Marszałek Sejmu Dzieci i Młodzieży prosi o zachowanie "powagi" i "formy", przypomina, że młodzi reprezentują swoje szkoły. Czyżby spodziewał się skandalizujących i prowokujących słów? Zobaczymy. W przeszłości przecież bywało różnie, a młodzi, jak wiemy, lubią czasem tupnąć nogą.
I w końcu na mównicy przedstawiciel działającej przy MEN Rady Dzieci i Młodzieży Piotr Wasilewski. Zachęca młode posłanki i młodych posłów do zaangażowania się w akcje prowadzone przez ministerialną radę. Życzy młodym parlamentarzystom "merytorycznych wypowiedzi".
Marszałek Sejmu Marek Kuchciński musiał opuścić salę. Ale z młodymi zostaje wicemarszałek Sejmu z Nowoczesnej Barbara Dolniak.
I kolejne przemówienia dorosłych. Beata Jancarz-Łanczkowska z Ośrodka Rozwoju Edukacji, która radzi, by młodzi ludzie pamiętali o "skarbach przeszłości". Młodzi muszą cierpliwie czekać na swoją kolej, by wejść na mównicę....

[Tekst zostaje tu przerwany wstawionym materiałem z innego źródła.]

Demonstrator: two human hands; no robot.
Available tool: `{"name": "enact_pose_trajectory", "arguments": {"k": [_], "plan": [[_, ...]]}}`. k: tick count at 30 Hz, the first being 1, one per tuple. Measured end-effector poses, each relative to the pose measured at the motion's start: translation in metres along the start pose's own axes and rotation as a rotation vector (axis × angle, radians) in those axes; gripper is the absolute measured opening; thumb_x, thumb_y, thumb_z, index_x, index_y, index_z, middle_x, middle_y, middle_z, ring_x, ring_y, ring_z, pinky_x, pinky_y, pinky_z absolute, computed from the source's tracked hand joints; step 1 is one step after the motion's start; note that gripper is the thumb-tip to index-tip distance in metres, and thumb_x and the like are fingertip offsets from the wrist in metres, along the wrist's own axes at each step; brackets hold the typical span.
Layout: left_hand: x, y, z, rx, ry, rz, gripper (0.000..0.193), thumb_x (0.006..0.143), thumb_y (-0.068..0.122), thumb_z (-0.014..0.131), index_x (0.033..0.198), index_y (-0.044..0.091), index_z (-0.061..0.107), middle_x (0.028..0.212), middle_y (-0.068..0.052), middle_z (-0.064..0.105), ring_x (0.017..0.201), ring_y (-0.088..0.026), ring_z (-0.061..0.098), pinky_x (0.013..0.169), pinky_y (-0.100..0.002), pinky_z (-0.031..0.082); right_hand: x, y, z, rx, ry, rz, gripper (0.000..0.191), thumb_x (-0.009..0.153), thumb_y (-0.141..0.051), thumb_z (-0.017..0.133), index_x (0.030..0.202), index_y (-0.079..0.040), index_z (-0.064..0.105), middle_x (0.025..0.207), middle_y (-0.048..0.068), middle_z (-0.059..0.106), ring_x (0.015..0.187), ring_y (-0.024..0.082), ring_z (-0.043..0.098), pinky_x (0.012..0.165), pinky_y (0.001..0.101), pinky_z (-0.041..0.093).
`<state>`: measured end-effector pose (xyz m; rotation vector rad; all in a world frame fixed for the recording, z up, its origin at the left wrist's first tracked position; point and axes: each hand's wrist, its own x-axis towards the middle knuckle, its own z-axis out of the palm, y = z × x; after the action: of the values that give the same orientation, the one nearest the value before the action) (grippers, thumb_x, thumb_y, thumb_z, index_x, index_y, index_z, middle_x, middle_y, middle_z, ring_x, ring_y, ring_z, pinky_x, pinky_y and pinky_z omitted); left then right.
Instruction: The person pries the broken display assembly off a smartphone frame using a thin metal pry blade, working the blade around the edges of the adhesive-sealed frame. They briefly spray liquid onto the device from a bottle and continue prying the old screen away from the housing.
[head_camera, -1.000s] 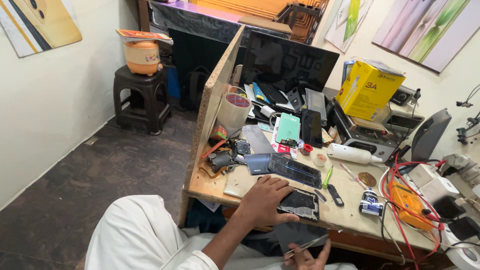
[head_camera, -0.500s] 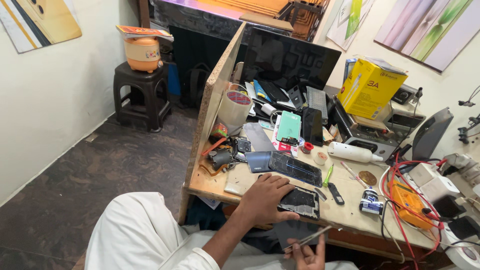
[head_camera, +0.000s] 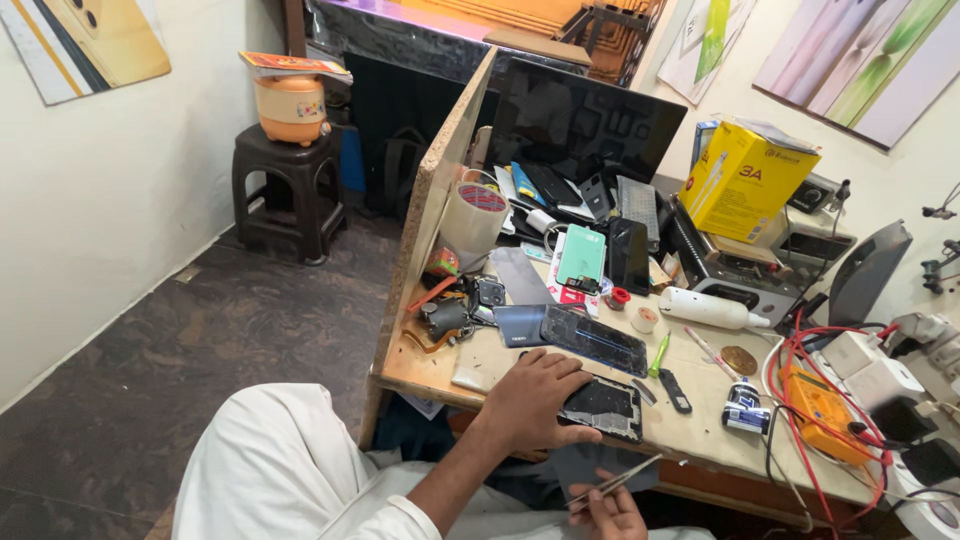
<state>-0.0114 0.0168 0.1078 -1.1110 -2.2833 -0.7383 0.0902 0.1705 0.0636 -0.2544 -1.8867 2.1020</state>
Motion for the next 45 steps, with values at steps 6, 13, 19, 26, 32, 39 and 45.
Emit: {"name": "enact_pose_trajectory", "arguments": {"k": [6, 13, 19, 26, 32, 39, 45], "plan": [[0.001, 0.002, -0.003, 0.002, -0.004, -0.004, 0.087, 0.082, 0.075, 0.065, 0.132, 0.004, 0.065, 0.137, -0.016, 0.064, 0.135, -0.030, 0.055, 0.121, -0.049, 0.032, 0.005, 0.005, -0.002, 0.182, -0.079, -0.033, 0.049, 0.095, -0.004, 0.056, 0.142, 0.002, 0.047, 0.095, 0.030, 0.075, 0.068, 0.024, 0.070, 0.055, 0.0405, 0.059], [0.001, 0.002, 0.003, 0.008, 0.014, -0.003, 0.079, 0.078, 0.067, 0.073, 0.127, 0.005, 0.066, 0.129, -0.016, 0.066, 0.127, -0.035, 0.058, 0.116, -0.052, 0.034, -0.008, 0.009, -0.007, 0.145, 0.125, -0.164, 0.038, 0.095, 0.000, 0.061, 0.133, 0.005, 0.057, 0.103, 0.016, 0.069, 0.076, 0.022, 0.067, 0.069, 0.0355, 0.058], [0.001, 0.021, 0.003, 0.012, 0.023, -0.140, 0.086, 0.075, 0.063, 0.077, 0.132, 0.001, 0.058, 0.130, -0.016, 0.063, 0.128, -0.033, 0.054, 0.114, -0.053, 0.034, -0.026, -0.030, -0.040, 0.029, 0.127, -0.362, 0.105, 0.099, 0.010, 0.067, 0.172, -0.020, -0.003, 0.134, 0.022, 0.064, 0.105, 0.022, 0.069, 0.089, 0.0387, 0.063], [-0.008, 0.023, -0.032, -0.129, -0.118, -0.154, 0.094, 0.078, 0.055, 0.079, 0.147, 0.001, 0.044, 0.143, -0.019, 0.053, 0.136, -0.036, 0.046, 0.122, -0.056, 0.026, -0.026, -0.081, -0.043, -0.149, 0.221, -0.266, 0.117, 0.096, 0.018, 0.069, 0.171, -0.021, -0.012, 0.148, 0.021, 0.054, 0.103, 0.025, 0.068, 0.084, 0.0416, 0.065], [-0.005, 0.021, -0.047, -0.250, -0.232, -0.202, 0.088, 0.078, 0.043, 0.082, 0.147, 0.005, 0.045, 0.143, -0.015, 0.052, 0.137, -0.036, 0.046, 0.121, -0.057, 0.028, -0.016, -0.077, -0.051, -0.102, 0.345, -0.186, 0.110, 0.094, 0.013, 0.070, 0.171, -0.014, -0.003, 0.127, 0.025, 0.067, 0.097, 0.026, 0.074, 0.084, 0.0402, 0.066], [-0.007, 0.035, -0.046, -0.264, -0.257, -0.368, 0.086, 0.069, 0.042, 0.084, 0.145, 0.020, 0.052, 0.143, -0.003, 0.056, 0.137, -0.027, 0.051, 0.121, -0.056, 0.031, -0.015, -0.097, -0.092, -0.749, 0.309, 0.386, 0.015, 0.092, 0.008, 0.067, 0.104, 0.016, 0.066, 0.094, 0.030, 0.078, 0.084, 0.028, 0.076, 0.068, 0.0306, 0.056], [-0.007, 0.037, -0.046, -0.241, -0.252, -0.381, 0.081, 0.070, 0.043, 0.085, 0.142, 0.021, 0.056, 0.143, -0.001, 0.057, 0.136, -0.024, 0.051, 0.122, -0.056, 0.032, -0.016, -0.091, -0.075, -0.509, 0.368, 0.163, 0.051, 0.095, 0.008, 0.066, 0.137, 0.006, 0.038, 0.100, 0.026, 0.072, 0.088, 0.027, 0.077, 0.076, 0.0343, 0.064]]}}
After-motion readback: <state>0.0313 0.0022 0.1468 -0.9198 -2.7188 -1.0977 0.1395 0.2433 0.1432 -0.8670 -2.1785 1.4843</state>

- Nie jest wykluczone, że na tej sali siedzą przyszłe posłanki i posłowie. Pamiętajcie, że władza to służba, odpowiedzialność, a w parlamencie zasiada się nie tylko dzięki wyborcom, ale również dla nich - mówi Mateusz Szpytma.
A ponieważ posłanki i posłowie nie zaczęli jeszcze mówić, przypomnijmy, jak wyglądały najciekawsze momenty Sejmu Dzieci i Młodzieży w ubiegłym roku.
Wicemarszałek Sejmu Ryszard Terlecki cierpliwie pozuje do zdjęć.
Dorośli nadal nie dopuszczają młodych do głosu. Przemawia teraz Mateusz Szpytma, zastępca prezesa IPN.
Jest młodzież, więc telefony idą w ruch. Obecni w Sejmie politycy muszą liczyć się z tym, że będą oblegani. Na zdjęciu poseł PiS Waldemar Buda z (prawdopodobnie?) przyszłym posłem.
Młodzi parlamentarzyści w materiałach od klubów parlamentarnych znaleźli m.in. takie sympatyczne kaczuszki. Chyba nie trudno zgadnąć, z którego klubu parlamentarnego przywędrowały...
Młodzi już nie mogą doczekać się wejścia na mównicę. Na razie mówią dorośli, m.in. Rzecznik Praw Dziecka Marek Michalak. - Dzisiaj powiedzenie, że dzieci i ryby głosu nie mają, poszło do lamusa. A ja w swoim dzieciństwie słyszałem w szkole, na podwórku, w środkach masowego przekazu - mówi rzecznik.
Posłanki i posłowie tuż przed rozpoczęciem posiedzenia. Chwila relaksu, w końcu dziś czeka ich trudna praca. Młodzi politycy będą dyskutować m.in. nad uchwałą dot. "spopularyzowania wiedzy i podkreślenia znaczenia spuścizny pierwszych posłów Niepodległej". Będą również zadawać pytania minister edukacji narodowej Annie Zalewskiej.
Obrady zostały już otwarte przez Marszałka Sejmu Dzieci i Młodzieży Mieszka Czaplińskiego.
Dzień dobry! Rozpoczynamy relację na żywo z 24. posiedzenia Sejmu Dzieci i Młodzieży.